Basic scenario: half way across the ocean of your choice you are hit by lightning and every piece of electrical and electronic equipment on the boat is fried.
Givens:
Try to keep the costs down to encourage the hoi polloi to think this is a reasonable expenditure.
Try to keep things as simple as possible so folks won’t be discouraged from practicing once a week or so.
Try to minimize weight and volume to . . .
You all get the idea.
This is intended to get someone home or to a port where repairs can be made, it isn’t intended to be able to continue a voyage to a difficult landfall with lots of outlying dangers.
Here’s my idea:
Davis Mark3
3 mechanical watches
G.Kolbe Long Term Almanac, tear out the sun & stars almanac and laminate them with instructions and star map.
Moon almanac printed on waterproof paper for several years to come including laminated correction tables.
Rite in the Rain notebook
Plotting sheet printed both sides and laminated
Two sun, 1 moon and 3 star worksheets printed together front and back on a single sheet and laminated.

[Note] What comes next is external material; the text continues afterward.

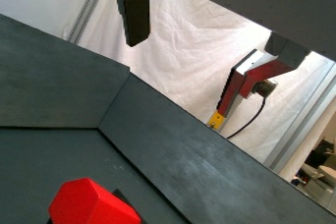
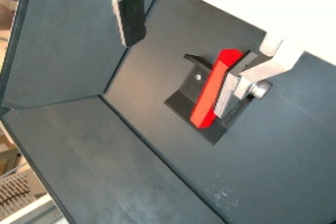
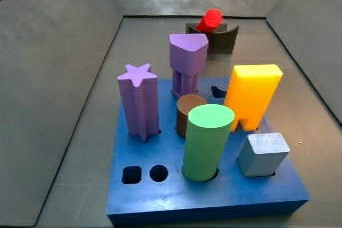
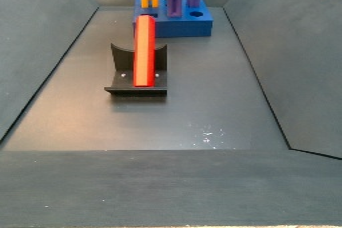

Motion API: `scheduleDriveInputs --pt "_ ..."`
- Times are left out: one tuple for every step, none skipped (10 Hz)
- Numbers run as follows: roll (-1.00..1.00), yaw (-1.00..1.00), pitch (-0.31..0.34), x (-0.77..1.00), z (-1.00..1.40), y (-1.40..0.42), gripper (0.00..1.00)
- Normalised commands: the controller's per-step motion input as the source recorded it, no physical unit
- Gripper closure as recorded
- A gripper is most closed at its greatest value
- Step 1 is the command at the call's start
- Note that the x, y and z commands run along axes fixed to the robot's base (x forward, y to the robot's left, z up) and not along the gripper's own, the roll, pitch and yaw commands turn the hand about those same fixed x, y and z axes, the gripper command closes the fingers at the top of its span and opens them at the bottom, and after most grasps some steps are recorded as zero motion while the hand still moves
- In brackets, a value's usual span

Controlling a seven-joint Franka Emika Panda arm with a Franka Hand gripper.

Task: Pick up the hexagon object. Move up. Place the hexagon object on the fixture. Regrasp the hexagon object. Move to above the board. Insert the hexagon object.
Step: Regrasp the hexagon object.

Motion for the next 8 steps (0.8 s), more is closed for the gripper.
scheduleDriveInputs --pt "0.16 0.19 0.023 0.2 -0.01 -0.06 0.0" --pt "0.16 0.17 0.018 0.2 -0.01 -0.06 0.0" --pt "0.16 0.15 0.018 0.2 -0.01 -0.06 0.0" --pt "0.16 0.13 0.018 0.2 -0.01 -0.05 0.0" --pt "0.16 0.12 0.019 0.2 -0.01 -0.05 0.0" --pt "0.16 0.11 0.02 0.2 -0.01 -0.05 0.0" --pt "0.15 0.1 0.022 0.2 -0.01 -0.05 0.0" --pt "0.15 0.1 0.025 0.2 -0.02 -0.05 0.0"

Brown-Nassau Celestial computer or failing that the flat LoPook/Bygrave sheets.
Grease pencils and/or erasable markers in fine point.
Prior to voyage the watches are wound daily at the same time and rates of error are established. These errors are tracked in the Rite in the Rain. If one is really on the stick some effort is made to determine error thru the range of the sextant.

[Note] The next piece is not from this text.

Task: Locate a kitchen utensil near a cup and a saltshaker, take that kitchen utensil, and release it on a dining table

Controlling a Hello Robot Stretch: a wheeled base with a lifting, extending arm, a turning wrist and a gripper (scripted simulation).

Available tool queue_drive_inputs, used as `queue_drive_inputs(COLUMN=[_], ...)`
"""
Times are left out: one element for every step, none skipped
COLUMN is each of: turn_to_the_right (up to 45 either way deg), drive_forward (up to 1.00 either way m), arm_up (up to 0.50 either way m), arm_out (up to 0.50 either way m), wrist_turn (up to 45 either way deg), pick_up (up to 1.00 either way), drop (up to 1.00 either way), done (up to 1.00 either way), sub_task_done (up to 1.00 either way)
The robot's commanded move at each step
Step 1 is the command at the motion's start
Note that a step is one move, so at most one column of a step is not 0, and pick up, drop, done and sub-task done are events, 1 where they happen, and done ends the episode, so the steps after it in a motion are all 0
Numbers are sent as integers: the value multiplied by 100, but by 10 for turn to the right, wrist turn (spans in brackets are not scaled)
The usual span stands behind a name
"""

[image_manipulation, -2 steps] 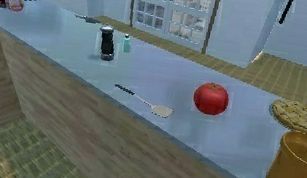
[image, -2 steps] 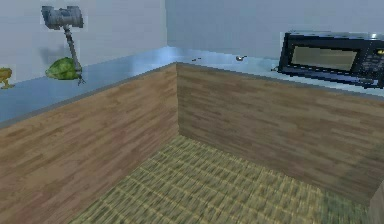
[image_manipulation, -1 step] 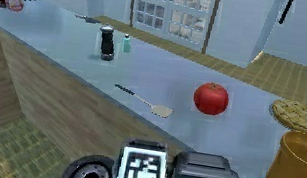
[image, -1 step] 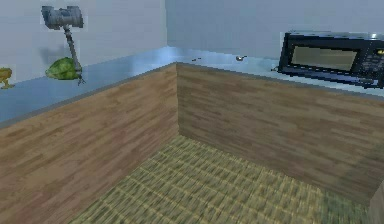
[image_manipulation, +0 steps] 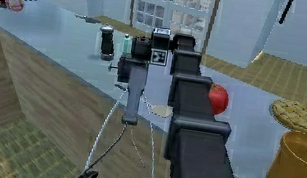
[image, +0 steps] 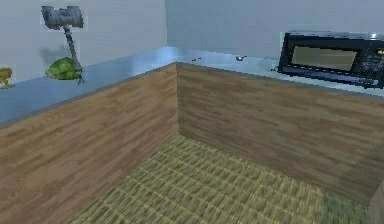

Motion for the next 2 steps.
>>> queue_drive_inputs(turn_to_the_right=[0,0], drive_forward=[0,0], arm_up=[0,0], arm_out=[0,0], wrist_turn=[450,450], pick_up=[0,0], drop=[0,0], done=[0,0], sub_task_done=[0,0])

Underway everything is pulled out once a week and a single sight is shot (not a noon sight) and the GPS MOB button is pushed at the same time. The sight is worked and plotted. After the fact the GPS coordinates are retrieved and plotted to give feedback on how close the LOP is to the MOB.
So then the unpleasantness occurs.
In the worst case the watches were let to run down and time is lost. Wind them and set them to the same time making a best guess as to what the time might be. To regain at least semi-accurate time shoot the moon and a few other bodies. The moon needs to be significantly east or west of your position for this to work well (let’s say 30degrees east or west of true north or true south). You should get some vague agreement among the misc. bodies with the moon line even further out. Add or subtract a set amount of time to all of the sights and recalculate. The rule of thumb is 2 minutes of time for each minute of longitude disagreement between the moon and the ‘fix’ for the other bodies. After the first 2 cycles you should be able to interpolate or extrapolate. If the moon line is to the west add your correction, if east subtract the correction. When the moon agrees with the rest of the fix you have figured out how big the error was for your best guess of time. You have re-established time. Would probably be good to immediately or the next day reshoot a round including the moon and double check the time correction. Thereafter recheck weekly. In a lightning strike I would worry that the high magnetic fields might affect the watches rate of error so that should be tracked over time.
This method of regaining time is not of my own devising, it is from John Letcher’s book on navigating with HO-208, a good read all around though I did not come to adore 208 the way he did.